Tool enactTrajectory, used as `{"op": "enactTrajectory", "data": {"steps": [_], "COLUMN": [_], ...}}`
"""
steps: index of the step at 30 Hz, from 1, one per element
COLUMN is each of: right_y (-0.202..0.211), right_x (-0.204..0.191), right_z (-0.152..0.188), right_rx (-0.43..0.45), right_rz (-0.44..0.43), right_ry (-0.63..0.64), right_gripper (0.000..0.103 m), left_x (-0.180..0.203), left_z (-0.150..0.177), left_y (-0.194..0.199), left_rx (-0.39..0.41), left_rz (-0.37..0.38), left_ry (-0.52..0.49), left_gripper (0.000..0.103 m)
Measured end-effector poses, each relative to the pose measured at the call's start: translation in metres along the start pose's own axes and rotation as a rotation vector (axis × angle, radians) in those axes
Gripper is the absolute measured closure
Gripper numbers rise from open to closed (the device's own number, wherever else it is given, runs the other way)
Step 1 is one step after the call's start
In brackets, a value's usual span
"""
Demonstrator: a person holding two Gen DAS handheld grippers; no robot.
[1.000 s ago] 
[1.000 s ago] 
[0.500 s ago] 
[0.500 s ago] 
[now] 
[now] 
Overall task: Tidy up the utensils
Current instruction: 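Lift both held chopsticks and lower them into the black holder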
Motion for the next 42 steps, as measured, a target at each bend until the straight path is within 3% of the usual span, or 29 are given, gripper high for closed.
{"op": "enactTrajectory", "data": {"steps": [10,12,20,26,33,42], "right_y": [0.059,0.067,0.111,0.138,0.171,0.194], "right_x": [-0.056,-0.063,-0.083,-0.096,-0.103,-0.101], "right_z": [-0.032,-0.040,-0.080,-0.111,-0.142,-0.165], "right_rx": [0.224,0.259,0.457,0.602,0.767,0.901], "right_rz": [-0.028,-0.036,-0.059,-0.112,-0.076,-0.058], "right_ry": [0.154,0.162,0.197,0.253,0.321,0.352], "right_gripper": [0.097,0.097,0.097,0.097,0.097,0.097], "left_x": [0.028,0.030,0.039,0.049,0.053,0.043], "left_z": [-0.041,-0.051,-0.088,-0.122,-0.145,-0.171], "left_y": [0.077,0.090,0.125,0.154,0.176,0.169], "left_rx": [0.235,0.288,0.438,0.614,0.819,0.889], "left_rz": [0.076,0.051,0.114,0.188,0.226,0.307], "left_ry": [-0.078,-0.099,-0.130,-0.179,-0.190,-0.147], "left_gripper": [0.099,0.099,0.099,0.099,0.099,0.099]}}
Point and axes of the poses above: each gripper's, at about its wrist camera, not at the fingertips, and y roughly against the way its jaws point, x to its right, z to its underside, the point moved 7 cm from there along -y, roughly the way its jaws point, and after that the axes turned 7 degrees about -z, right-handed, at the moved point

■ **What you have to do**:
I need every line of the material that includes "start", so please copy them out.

■ **Expected answer**:
Measured end-effector poses, each relative to the pose measured at the call's start: translation in metres along the start pose's own axes and rotation as a rotation vector (axis × angle, radians) in those axes
Step 1 is one step after the call's start

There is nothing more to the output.